Menurut Pasal 76 ayat (2) Kitab Undang-Undang Hukum Pidana: Jika putusan yang menjadi tetap itu berasal dari hakim lain, maka terhadap orang itu dan karena tindak pidana itu pula, tidak boleh diadakan penuntutan dalam hal: 1. putusan berupa pembebasan dari tuduhan atau lepas dari tuntutan hukum;  2. putusan berupa pemidanaan dan telah dijalani seluruhnya atau telah diberi ampun atau wewenang untuk menjalankannya telah hapus karena daluwarsa.







Lihat asas lainnya: 
Asas “The Presumption of Innocence atau asas “Praduga Tak Bersalah”.

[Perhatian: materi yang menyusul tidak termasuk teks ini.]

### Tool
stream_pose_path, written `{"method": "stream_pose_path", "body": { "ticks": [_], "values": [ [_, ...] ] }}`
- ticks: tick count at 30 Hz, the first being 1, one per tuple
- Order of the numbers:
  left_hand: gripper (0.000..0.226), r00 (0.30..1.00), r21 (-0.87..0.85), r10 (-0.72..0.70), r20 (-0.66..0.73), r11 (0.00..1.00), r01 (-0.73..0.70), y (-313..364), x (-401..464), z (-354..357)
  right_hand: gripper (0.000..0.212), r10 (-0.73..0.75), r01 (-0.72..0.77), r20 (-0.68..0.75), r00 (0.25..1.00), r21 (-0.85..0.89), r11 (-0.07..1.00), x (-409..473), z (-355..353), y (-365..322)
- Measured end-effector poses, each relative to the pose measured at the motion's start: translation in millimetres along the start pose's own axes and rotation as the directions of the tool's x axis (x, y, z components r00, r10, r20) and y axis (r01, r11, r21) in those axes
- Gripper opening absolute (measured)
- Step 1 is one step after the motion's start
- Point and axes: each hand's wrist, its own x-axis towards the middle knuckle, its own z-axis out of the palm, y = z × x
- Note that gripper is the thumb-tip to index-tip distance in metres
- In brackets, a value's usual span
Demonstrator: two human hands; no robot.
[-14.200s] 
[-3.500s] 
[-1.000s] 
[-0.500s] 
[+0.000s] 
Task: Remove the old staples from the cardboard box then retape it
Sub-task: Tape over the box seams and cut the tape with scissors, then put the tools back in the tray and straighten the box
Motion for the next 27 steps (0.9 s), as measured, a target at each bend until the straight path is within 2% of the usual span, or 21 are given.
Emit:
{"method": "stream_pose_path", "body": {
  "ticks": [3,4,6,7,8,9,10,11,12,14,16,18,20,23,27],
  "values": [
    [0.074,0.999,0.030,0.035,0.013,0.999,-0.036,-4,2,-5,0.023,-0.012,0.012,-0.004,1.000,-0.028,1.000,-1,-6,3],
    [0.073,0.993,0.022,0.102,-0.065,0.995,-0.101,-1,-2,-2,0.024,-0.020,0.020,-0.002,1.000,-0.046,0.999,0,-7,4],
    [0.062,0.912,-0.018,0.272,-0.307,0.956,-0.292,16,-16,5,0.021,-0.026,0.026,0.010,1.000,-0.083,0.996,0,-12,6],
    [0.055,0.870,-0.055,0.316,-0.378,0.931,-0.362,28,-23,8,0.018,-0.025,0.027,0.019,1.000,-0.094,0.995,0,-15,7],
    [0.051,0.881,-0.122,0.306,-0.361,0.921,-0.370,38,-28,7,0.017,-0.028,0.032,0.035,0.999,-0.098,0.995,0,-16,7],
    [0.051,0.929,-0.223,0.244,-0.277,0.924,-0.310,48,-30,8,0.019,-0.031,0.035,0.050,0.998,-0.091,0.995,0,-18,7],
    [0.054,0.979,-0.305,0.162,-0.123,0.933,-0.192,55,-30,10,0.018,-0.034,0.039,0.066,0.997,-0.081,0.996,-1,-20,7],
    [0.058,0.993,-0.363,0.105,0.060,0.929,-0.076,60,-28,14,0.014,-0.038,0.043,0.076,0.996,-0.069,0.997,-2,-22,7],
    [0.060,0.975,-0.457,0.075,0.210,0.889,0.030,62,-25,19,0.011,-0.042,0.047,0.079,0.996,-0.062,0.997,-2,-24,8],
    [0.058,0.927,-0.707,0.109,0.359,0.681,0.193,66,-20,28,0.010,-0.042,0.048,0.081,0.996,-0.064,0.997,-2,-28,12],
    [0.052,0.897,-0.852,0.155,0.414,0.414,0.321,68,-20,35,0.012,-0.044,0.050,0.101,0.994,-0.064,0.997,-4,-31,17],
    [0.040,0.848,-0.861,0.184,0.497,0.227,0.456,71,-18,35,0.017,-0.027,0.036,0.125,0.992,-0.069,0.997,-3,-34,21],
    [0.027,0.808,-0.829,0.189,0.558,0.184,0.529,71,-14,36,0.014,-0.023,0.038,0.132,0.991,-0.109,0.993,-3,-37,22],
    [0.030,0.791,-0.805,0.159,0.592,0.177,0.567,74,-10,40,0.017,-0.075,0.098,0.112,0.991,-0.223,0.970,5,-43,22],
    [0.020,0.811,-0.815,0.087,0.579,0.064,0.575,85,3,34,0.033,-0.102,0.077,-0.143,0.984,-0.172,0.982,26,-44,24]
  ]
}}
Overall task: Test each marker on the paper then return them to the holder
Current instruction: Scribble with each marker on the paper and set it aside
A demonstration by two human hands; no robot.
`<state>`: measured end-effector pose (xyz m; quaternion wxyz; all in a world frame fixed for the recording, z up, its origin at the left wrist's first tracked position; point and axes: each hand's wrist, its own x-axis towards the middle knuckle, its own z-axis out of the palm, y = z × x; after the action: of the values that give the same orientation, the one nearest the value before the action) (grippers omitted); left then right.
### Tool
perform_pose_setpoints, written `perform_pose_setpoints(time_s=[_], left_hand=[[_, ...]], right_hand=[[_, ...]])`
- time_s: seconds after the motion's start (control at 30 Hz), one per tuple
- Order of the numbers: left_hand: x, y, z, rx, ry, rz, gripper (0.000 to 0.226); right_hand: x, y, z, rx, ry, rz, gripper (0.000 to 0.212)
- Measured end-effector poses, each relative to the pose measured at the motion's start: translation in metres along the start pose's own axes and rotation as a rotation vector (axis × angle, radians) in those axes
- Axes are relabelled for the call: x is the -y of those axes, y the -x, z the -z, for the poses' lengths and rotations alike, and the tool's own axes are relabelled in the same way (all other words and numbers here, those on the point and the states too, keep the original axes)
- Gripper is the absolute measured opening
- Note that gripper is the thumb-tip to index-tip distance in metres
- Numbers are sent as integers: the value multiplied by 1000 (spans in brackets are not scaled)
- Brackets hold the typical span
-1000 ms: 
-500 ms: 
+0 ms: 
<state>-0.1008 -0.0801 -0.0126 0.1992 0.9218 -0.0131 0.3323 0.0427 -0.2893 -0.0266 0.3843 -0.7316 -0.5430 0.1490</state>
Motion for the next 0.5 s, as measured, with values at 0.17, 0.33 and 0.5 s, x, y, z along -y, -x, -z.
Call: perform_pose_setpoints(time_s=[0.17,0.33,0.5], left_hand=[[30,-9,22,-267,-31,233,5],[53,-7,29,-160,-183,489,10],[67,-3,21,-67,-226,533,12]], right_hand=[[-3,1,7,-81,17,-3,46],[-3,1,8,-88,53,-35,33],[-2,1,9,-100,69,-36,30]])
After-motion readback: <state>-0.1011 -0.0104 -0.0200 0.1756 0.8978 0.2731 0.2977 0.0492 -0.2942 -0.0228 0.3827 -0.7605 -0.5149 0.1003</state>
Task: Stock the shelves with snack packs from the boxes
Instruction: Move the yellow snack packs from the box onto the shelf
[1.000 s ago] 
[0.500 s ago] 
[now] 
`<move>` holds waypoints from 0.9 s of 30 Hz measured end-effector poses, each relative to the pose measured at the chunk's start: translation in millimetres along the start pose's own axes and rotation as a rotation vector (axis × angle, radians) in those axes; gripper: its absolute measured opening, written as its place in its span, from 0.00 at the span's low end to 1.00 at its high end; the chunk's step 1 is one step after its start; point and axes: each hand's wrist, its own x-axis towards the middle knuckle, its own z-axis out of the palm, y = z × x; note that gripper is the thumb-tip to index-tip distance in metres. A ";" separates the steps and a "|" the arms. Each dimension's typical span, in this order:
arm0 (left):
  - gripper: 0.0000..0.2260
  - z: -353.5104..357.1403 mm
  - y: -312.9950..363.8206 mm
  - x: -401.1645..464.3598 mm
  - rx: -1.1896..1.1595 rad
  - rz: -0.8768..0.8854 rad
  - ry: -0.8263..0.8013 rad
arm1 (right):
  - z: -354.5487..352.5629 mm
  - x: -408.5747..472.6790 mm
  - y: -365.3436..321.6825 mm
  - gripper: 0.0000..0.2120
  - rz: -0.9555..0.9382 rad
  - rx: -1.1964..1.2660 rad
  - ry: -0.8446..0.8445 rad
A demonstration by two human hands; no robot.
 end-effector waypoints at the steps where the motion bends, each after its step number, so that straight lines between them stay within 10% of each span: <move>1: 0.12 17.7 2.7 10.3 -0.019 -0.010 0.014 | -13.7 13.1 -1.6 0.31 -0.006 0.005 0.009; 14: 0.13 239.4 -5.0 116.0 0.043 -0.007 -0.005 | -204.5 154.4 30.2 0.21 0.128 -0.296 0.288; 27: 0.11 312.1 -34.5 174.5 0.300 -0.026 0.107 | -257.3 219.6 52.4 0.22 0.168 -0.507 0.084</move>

Asas The Presumption of Innocence – by Edison Hulu and Fauzan Gunovan

Asas The Presumption of Innocence – By Edison HuluAsas “The Presumption of Innocence atau asas “Praduga Tak Bersalah” dalam Hukum Pidana positif Indonesia diatur dalam dua undang-undang, yaitu Undang-Undang Nomor 8 Tahun 1981 tentang Kitab Undang-Undang Hukum Acara Pidana (KUHAP) dan Undang-Undang Nomor 48 Tahun 2009 tentang Kekuasaan Kehakiman.

Menurut Butir 3 huruf c Penjelasan Umum KUHAP, disebutkan bahwa: “Setiap orang yang disangka, ditangkap, ditahan, dituntut dan atau dihadapkan di muka sidang pengadilan, wajib dianggap tidak bersalah sampai adanya putusan pengadilan yang menyatakan kesalahannya dan memperoleh kekuatan hukum tetap.”


Menurut Pasal 8 ayat (1) Undang-Undang Nomor 48 Tahun 2009 tentang Kekuasaan Kehakiman, disebutkan bahwa: “Setiap orang yang disangka, ditangkap, ditahan, dituntut, atau dihadapkan di depan pengadilan wajib dianggap tidak bersalah sebelum ada putusan pengadilan yang menyatakan kesalahannya dan telah memperoleh kekuatan hukum tetap.”